Additionally, or alternatively, in an aspect, the method 300 may further include determining a median context based on the component metric, identifying a median threshold associated with the median context, and determining a median value meets the median threshold, wherein to presenting the alert notification, comprises presenting the alert notification based at least in part on the median value meeting the median threshold. For example, the detection module 140 may be configured to determine the median context, determine the median threshold based on the media context, determine the median of the time series corresponding to the sample distance signature 130, and compare the median to the median threshold.

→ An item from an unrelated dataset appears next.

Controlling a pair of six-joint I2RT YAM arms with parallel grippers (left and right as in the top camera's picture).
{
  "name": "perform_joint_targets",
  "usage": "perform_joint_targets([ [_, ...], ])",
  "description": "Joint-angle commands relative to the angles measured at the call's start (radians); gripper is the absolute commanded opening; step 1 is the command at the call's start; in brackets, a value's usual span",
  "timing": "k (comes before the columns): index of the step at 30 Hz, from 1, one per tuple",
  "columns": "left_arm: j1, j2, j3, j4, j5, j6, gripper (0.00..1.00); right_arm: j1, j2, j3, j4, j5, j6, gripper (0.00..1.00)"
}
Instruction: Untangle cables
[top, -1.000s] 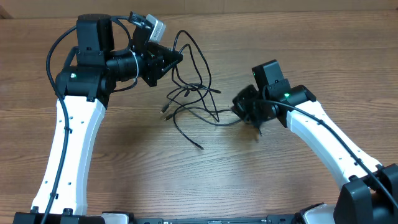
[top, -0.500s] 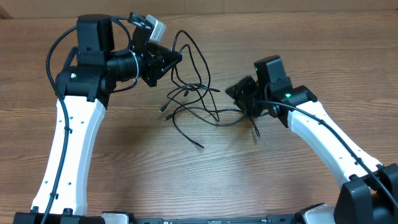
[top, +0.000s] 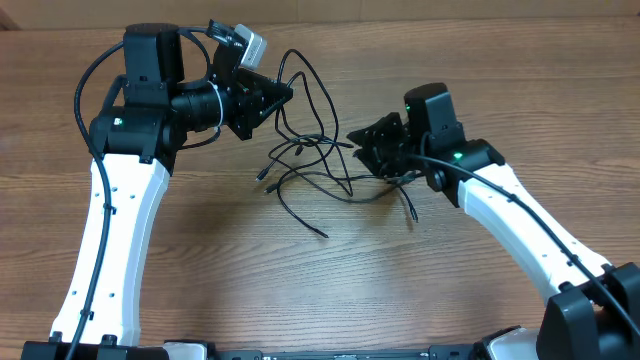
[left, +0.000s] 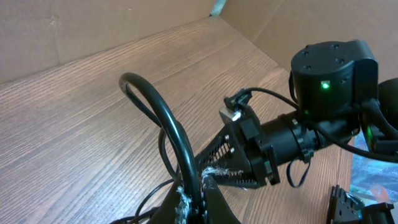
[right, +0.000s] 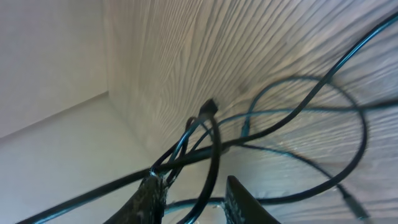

Further, in some aspects, the detection module 140 may detect a baseline change based upon the dissimilarity measure being greater than the distance threshold and the median corresponding to the sample distance signature 130 meeting the median threshold (i.e., being greater than a median threshold with a floor as the median context, or being less than a median threshold with a ceiling as the median context).

Accordingly, the cloud computing platform 102, the cloud computing device 400, and/or the processor 402 executing the detection module 140 may provide means for determining a median context based on the component metric, identifying a median threshold associated with the median context, and determining the median is meets the median threshold, wherein to present the alert notification, the at least one processor is configured to present the alert notification based at least in part on the median value meeting the median threshold.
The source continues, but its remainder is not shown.